The Docker client is launched using the docker binary with the run option telling it to launch a new container. The bare minimum the Docker client needs to tell the Docker daemon to run the container is:

  • What Docker image to build the container from, here ubuntu, a base Ubuntu image
  • The command you want to run inside the container when it is launched, here /bin/bash, to start the Bash shell inside the new container

In order, Docker does the following:

  • Pulls the ubuntu image: Docker checks for the presence of the ubuntu image and, if it doesn’t exist locally on the host, then Docker downloads it from Docker Hub.
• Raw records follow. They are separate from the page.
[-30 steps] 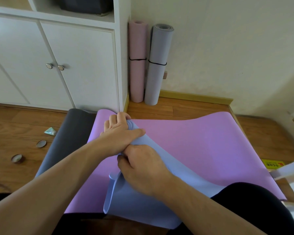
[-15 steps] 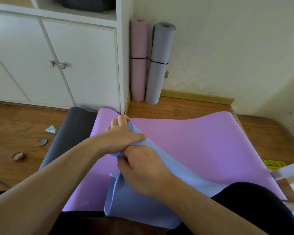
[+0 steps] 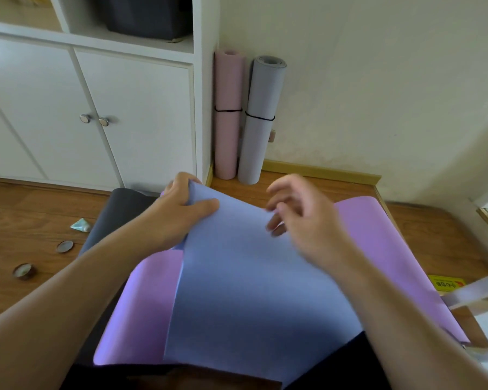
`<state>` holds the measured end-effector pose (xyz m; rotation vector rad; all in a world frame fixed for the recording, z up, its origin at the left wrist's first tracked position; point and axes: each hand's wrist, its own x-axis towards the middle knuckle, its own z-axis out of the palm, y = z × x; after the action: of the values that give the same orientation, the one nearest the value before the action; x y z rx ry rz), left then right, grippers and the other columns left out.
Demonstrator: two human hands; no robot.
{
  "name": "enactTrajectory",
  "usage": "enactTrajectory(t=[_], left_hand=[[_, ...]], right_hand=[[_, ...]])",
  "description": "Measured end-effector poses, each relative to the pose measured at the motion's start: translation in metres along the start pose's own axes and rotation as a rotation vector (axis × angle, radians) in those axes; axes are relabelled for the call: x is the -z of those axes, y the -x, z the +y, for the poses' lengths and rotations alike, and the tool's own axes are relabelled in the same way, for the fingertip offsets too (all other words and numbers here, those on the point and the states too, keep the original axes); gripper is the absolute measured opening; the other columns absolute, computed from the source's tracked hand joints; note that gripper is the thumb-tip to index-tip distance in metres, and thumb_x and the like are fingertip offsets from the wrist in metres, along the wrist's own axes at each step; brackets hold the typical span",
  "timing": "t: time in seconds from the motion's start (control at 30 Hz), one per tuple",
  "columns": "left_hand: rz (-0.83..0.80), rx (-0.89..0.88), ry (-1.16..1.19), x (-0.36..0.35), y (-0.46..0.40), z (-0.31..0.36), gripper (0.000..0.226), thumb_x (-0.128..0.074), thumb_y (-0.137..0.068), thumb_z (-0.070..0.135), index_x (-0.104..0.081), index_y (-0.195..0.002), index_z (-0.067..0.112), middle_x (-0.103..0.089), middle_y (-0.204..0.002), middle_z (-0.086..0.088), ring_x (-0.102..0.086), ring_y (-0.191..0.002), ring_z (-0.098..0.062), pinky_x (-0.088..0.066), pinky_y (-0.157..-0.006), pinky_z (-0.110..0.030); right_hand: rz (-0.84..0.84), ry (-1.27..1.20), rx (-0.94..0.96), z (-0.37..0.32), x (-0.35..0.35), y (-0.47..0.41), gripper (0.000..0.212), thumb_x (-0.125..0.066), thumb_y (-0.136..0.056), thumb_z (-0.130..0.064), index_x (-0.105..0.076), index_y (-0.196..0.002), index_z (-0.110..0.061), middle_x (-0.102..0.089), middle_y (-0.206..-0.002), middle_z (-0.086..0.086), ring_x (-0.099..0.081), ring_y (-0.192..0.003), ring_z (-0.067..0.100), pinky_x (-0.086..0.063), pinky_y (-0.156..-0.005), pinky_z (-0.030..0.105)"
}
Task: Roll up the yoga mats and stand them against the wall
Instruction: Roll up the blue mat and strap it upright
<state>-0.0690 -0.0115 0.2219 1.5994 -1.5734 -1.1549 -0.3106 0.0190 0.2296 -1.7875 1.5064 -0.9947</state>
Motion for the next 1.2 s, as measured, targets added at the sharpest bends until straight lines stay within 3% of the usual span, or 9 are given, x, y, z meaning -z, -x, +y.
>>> enactTrajectory(t=[0.07,0.17,0.23,0.3,0.4,0.57,0.77,1.03,1.2], left_hand=[[-0.020,-0.044,0.081,0.009,0.007,0.005,0.032,-0.065,-0.103,0.035,-0.046,-0.127,0.028,-0.052,-0.122,-0.006,-0.061,-0.095,-0.021,-0.050,-0.048,-0.017],[-0.040,-0.099,0.172,0.017,0.014,0.011,0.032,-0.065,-0.102,0.034,-0.048,-0.129,0.030,-0.056,-0.115,-0.002,-0.064,-0.087,-0.020,-0.052,-0.050,-0.019],[-0.027,-0.135,0.225,0.021,0.015,0.012,0.033,-0.068,-0.100,0.037,-0.052,-0.128,0.033,-0.060,-0.116,0.002,-0.068,-0.096,-0.024,-0.061,-0.058,-0.036],[0.007,-0.159,0.272,0.027,0.014,0.010,0.034,-0.075,-0.097,0.038,-0.057,-0.126,0.035,-0.064,-0.119,0.003,-0.068,-0.105,-0.029,-0.060,-0.079,-0.062],[0.053,-0.130,0.366,0.034,0.011,0.008,0.036,-0.079,-0.088,0.039,-0.065,-0.121,0.035,-0.069,-0.120,-0.003,-0.067,-0.109,-0.040,-0.052,-0.087,-0.068],[0.078,-0.022,0.489,0.033,0.005,0.001,0.023,-0.075,-0.096,0.030,-0.070,-0.119,0.029,-0.073,-0.119,-0.008,-0.072,-0.101,-0.037,-0.047,-0.084,-0.055],[0.117,0.020,0.588,0.031,0.009,0.006,0.022,-0.073,-0.096,0.031,-0.072,-0.118,0.027,-0.076,-0.115,-0.008,-0.074,-0.098,-0.031,-0.047,-0.085,-0.050],[0.138,-0.020,0.686,0.039,0.012,0.020,0.052,-0.084,-0.081,0.049,-0.065,-0.126,0.032,-0.079,-0.114,0.004,-0.077,-0.095,-0.018,-0.054,-0.083,-0.040],[0.171,-0.004,0.706,0.045,0.021,0.023,0.042,-0.076,-0.088,0.046,-0.067,-0.126,0.031,-0.080,-0.106,0.006,-0.079,-0.086,-0.013,-0.056,-0.074,-0.035]], right_hand=[[-0.064,0.251,0.011,0.015,0.029,-0.017,0.061,-0.076,-0.094,-0.011,-0.055,-0.140,-0.044,-0.059,-0.132,-0.013,-0.067,-0.110,0.011,-0.059,-0.098,0.039],[-0.309,0.581,-0.044,0.029,0.050,-0.030,0.107,-0.091,-0.082,-0.034,-0.024,-0.165,-0.044,-0.028,-0.166,-0.015,-0.032,-0.151,0.009,-0.028,-0.118,0.023],[-0.349,0.636,-0.044,0.032,0.056,-0.034,0.125,-0.096,-0.074,-0.040,-0.014,-0.168,-0.042,-0.021,-0.172,-0.014,-0.023,-0.156,0.011,-0.025,-0.122,0.028],[-0.387,0.704,-0.045,0.034,0.056,-0.034,0.138,-0.100,-0.066,-0.043,-0.008,-0.169,-0.037,-0.023,-0.172,-0.011,-0.024,-0.156,0.015,-0.027,-0.125,0.034],[-0.383,0.760,0.003,0.038,0.049,-0.027,0.146,-0.101,-0.058,-0.049,-0.006,-0.167,-0.034,-0.026,-0.170,-0.007,-0.027,-0.154,0.020,-0.028,-0.124,0.036],[-0.253,0.933,0.122,0.040,0.035,-0.019,0.145,-0.097,-0.059,-0.058,-0.005,-0.166,-0.027,-0.035,-0.160,-0.001,-0.034,-0.148,0.026,-0.027,-0.123,0.036],[-0.113,1.022,0.275,0.038,0.043,-0.026,0.107,-0.085,-0.065,-0.063,-0.032,-0.151,-0.025,-0.050,-0.136,0.000,-0.051,-0.125,0.026,-0.040,-0.112,0.038],[0.217,1.127,0.457,-0.004,0.056,-0.046,0.079,-0.080,-0.060,-0.030,-0.053,-0.134,-0.014,-0.054,-0.117,0.007,-0.054,-0.107,0.033,-0.044,-0.095,0.046],[0.233,1.131,0.440,-0.017,0.044,-0.048,0.087,-0.079,-0.060,-0.023,-0.049,-0.140,-0.011,-0.049,-0.120,0.008,-0.050,-0.109,0.034,-0.042,-0.098,0.044]])
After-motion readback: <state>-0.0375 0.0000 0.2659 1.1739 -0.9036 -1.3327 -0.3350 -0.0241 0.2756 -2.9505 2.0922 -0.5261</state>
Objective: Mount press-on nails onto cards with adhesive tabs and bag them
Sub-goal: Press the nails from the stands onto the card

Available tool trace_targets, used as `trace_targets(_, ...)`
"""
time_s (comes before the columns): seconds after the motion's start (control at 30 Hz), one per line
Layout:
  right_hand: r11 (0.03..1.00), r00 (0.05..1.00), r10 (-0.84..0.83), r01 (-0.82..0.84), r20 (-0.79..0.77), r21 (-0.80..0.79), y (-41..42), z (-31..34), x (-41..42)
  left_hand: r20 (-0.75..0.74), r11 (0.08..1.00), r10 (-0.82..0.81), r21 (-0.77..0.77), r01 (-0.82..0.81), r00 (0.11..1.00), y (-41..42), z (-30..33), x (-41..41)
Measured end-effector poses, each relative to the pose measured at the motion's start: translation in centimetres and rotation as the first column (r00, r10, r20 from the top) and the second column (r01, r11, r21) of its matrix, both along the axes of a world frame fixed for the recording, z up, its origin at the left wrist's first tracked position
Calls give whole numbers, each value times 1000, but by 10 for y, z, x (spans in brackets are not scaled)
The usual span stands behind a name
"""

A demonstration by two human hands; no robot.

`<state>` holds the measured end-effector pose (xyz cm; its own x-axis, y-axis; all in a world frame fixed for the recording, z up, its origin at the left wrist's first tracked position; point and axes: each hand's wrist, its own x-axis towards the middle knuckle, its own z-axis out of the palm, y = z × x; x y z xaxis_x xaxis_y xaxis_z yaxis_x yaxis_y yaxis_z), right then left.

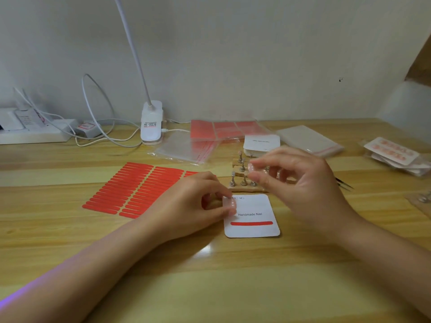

If the image already exists, then Docker uses it for the new container
  • Creates a new container: Once Docker has the image, it uses it to create a container
  • Allocates a filesystem and mounts a read-write layer: The container is created in the file system and a read-write layer is added to the image
  • Allocates a network / bridge interface: Creates a network interface that allows the Docker container to talk to the local host.
  • Sets up an IP address: Finds and attaches an available IP address from a pool
  • Executes a process that you specify: Runs your application, and
  • Captures and provides application output: Connects and logs standard input, outputs and errors for you to see how your application is running

You now have a running container. From here you can manage your container, interact with your application and then, when finished, stop and remove your container.